Last year, according to the study, Dobbs aired segments linking crime to illegal immigration during 94 episodes of his show, O'Reilly in 66 shows and Beck in 29. Yet a quick review of recent studies shows that link to be tenuous. In February, the non-partisan Public Policy Institute of California released this report, which found that immigrants are far less likely than the average U.S. native to commit crime in California.

“Among men ages 18-40 -- the age group most likely to commit crime -- the U.S.-born are 10 times more likely than the foreign-born to be in jail or prison …Such findings suggest that longstanding fears of immigration as a threat to public safety are unjustified.”
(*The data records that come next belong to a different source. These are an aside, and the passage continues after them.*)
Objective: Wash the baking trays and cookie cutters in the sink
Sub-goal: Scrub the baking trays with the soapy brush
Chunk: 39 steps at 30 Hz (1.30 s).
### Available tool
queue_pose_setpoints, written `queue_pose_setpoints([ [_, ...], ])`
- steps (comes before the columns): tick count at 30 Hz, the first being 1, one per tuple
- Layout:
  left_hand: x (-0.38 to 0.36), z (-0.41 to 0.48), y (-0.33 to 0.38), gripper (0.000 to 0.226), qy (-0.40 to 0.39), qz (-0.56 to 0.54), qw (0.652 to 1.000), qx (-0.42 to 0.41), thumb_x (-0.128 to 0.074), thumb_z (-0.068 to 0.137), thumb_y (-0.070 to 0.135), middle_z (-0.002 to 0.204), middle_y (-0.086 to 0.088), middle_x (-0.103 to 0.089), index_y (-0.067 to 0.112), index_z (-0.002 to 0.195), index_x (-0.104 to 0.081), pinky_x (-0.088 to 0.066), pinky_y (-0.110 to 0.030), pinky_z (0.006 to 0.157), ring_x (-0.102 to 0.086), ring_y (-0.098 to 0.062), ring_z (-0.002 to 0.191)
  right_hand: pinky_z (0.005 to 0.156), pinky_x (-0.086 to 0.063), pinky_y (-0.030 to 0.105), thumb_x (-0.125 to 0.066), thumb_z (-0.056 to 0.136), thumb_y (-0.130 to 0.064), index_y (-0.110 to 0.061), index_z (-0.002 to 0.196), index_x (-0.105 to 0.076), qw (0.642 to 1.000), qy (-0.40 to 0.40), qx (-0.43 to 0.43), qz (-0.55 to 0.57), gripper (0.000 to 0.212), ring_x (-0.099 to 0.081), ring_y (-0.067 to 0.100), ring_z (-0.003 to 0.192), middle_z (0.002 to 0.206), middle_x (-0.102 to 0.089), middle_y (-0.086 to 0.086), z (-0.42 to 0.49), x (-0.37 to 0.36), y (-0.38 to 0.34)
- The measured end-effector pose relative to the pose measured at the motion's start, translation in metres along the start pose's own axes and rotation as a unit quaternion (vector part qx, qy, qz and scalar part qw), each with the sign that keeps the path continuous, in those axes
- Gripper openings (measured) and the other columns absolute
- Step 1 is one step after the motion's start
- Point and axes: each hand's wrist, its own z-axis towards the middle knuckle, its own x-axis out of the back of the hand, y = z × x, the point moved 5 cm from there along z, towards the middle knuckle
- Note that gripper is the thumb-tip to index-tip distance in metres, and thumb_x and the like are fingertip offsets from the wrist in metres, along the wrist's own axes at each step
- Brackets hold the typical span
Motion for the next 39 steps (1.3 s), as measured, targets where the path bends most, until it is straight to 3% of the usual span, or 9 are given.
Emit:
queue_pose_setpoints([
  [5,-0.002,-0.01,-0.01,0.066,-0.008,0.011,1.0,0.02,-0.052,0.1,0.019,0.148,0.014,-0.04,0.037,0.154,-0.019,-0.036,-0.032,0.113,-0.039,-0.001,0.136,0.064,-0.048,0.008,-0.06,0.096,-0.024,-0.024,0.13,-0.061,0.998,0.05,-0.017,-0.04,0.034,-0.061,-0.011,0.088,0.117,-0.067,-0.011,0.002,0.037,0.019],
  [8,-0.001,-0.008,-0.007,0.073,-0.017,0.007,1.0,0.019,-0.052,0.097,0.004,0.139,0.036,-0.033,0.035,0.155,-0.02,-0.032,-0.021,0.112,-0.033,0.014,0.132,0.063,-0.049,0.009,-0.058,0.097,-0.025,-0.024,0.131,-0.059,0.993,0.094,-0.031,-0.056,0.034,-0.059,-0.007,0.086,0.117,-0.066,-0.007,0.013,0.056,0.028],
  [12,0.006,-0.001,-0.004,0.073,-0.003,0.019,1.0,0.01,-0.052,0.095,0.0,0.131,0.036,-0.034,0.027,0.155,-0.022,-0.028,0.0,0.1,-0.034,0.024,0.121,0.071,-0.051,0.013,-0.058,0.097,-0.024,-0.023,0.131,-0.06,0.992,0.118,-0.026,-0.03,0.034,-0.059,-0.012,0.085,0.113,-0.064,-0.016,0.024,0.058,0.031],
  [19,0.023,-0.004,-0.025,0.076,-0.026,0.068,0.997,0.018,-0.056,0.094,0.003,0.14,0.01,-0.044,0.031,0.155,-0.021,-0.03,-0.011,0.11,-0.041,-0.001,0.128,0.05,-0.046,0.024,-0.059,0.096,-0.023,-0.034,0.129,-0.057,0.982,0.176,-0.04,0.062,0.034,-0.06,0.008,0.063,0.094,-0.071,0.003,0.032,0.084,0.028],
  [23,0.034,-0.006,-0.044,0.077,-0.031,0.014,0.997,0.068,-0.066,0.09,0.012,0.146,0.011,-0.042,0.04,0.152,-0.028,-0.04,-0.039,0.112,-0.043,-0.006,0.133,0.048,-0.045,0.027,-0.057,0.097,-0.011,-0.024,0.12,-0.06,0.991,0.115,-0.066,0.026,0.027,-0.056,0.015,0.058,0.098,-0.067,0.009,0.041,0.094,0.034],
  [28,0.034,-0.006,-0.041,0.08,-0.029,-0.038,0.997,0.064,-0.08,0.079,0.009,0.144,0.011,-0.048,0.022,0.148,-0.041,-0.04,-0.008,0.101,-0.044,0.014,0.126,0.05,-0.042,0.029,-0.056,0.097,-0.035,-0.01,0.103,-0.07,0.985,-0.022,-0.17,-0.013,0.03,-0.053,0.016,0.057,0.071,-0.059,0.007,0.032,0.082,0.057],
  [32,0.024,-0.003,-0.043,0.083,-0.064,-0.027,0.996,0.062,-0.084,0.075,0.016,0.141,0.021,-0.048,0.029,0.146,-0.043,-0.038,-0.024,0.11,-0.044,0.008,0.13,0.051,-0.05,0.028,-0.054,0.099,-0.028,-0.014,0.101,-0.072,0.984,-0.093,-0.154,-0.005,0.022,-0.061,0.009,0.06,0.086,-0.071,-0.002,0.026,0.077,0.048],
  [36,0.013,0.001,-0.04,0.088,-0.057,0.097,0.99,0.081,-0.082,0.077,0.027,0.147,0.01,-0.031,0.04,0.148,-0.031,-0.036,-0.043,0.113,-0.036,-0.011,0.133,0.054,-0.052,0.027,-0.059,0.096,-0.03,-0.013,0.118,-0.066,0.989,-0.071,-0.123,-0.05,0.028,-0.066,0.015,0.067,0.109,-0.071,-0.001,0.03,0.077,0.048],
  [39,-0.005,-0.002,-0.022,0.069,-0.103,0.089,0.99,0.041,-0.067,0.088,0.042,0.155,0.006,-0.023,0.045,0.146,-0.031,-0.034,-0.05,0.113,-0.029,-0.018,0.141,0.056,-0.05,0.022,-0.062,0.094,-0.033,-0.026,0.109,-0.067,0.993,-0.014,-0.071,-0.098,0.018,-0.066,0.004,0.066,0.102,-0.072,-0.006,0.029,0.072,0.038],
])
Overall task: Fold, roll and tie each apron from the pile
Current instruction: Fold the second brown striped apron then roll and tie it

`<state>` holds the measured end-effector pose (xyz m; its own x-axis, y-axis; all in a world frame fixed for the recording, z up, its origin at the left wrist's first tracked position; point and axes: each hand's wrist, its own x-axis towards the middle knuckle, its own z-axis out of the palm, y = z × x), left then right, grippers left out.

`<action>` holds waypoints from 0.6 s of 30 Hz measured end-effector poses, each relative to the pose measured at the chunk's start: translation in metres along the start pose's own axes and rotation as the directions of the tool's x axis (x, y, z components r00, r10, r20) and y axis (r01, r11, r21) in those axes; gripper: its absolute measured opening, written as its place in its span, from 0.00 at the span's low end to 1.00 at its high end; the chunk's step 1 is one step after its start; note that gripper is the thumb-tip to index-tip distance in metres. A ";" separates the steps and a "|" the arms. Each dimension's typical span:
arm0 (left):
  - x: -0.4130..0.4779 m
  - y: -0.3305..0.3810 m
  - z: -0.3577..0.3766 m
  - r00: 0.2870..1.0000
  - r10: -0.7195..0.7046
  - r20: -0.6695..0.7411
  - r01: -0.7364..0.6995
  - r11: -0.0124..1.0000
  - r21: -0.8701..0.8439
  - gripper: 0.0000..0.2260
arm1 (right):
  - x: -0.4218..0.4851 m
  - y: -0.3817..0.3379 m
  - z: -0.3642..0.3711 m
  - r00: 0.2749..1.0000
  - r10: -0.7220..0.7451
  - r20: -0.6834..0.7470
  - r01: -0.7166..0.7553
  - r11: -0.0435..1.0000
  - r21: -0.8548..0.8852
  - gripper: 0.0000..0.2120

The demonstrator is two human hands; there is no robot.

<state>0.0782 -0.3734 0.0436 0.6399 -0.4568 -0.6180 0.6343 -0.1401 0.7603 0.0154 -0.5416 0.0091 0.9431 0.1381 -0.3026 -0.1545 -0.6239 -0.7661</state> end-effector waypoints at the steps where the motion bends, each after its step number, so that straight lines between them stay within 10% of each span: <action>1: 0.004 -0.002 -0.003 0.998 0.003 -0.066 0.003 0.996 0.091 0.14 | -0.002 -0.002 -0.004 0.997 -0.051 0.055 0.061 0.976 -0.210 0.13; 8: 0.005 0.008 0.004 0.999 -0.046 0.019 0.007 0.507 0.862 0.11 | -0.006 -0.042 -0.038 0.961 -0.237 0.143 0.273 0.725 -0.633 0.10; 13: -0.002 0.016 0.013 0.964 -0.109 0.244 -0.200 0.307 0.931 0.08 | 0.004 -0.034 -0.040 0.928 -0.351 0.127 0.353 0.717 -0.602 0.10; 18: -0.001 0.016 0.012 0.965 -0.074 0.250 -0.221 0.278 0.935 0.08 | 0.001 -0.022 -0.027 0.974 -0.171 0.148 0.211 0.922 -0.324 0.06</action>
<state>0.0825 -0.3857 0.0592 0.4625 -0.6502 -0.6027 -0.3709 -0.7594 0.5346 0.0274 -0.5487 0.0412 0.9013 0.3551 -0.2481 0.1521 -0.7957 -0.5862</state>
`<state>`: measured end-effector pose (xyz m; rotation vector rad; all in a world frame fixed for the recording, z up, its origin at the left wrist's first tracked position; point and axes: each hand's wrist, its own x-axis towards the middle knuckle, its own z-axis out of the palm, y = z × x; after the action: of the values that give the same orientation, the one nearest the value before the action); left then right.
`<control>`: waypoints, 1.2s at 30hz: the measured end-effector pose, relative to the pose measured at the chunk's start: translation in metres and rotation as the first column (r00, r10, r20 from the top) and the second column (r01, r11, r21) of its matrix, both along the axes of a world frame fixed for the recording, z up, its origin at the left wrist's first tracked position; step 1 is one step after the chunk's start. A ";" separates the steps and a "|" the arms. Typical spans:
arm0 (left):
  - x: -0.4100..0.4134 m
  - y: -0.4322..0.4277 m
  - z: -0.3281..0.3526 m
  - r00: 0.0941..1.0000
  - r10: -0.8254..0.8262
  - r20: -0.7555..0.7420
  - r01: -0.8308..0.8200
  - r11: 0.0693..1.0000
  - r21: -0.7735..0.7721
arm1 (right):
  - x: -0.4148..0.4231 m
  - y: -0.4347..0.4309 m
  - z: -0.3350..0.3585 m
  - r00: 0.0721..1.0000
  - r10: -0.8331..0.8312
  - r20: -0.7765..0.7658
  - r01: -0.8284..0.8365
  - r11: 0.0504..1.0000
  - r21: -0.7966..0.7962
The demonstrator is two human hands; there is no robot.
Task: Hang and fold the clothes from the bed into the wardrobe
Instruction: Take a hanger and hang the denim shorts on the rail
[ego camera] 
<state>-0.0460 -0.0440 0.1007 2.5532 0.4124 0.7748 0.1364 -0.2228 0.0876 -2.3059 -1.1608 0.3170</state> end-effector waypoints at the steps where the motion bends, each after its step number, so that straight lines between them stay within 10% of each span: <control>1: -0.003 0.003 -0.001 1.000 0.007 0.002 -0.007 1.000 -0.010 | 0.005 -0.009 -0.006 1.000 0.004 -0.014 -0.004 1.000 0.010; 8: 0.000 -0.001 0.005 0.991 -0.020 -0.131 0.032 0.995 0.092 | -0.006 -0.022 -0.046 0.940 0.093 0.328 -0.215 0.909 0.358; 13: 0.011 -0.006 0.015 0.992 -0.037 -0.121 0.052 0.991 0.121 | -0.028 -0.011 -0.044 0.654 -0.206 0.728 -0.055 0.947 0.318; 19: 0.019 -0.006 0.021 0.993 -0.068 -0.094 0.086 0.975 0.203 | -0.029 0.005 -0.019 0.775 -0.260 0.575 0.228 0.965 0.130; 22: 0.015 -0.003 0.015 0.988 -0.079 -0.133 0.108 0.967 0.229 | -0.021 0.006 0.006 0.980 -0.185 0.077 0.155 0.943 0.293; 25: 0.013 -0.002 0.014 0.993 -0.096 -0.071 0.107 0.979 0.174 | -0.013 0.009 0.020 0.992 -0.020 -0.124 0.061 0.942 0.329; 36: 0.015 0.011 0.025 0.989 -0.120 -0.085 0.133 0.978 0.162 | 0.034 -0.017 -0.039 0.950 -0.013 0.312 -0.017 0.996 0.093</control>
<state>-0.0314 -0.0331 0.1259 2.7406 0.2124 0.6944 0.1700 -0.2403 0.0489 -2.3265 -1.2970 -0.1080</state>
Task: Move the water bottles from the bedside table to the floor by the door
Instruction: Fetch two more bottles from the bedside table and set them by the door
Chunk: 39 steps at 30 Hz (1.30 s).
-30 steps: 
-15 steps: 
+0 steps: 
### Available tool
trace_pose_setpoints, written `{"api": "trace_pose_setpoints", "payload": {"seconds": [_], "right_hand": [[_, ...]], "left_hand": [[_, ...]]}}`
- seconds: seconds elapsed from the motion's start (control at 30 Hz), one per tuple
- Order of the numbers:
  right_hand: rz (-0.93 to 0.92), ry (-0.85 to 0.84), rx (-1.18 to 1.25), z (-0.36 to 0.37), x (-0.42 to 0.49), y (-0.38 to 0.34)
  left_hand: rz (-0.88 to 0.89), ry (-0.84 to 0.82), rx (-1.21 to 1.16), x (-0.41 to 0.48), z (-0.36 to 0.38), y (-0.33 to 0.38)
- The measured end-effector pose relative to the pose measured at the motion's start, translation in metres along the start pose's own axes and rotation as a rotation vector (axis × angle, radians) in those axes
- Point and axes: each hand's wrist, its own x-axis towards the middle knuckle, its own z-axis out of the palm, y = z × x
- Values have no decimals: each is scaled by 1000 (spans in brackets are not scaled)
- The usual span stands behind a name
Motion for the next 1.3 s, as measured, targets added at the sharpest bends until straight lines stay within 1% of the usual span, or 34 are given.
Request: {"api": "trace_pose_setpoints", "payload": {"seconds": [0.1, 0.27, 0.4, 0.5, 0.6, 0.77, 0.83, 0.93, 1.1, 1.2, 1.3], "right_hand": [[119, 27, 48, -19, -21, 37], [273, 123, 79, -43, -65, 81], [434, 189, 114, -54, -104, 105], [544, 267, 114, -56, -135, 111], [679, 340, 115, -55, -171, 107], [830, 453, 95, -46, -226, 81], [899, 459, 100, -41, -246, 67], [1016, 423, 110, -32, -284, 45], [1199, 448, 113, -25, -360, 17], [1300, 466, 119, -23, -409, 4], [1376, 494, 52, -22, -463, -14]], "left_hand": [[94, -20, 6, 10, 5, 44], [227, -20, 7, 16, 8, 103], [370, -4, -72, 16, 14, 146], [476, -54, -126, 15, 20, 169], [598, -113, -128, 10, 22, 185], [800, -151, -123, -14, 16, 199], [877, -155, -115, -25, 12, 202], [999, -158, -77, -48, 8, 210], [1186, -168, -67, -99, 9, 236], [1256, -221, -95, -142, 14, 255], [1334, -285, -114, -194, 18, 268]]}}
In a Harvard study released in March, sociologist Robert Sampson found that immigrant-saturated neighborhoods -- particularly first-generation ones -- have less crime, and that the longer immigrants are exposed to American culture, the more violent they become. Of course, as this Time piece points out, “Whatever the findings of the latest research, it will do little to cool the passions on either side of the issue. When debating immigration … it doesn't matter what the empirical evidence shows; people react with their gut feelings first."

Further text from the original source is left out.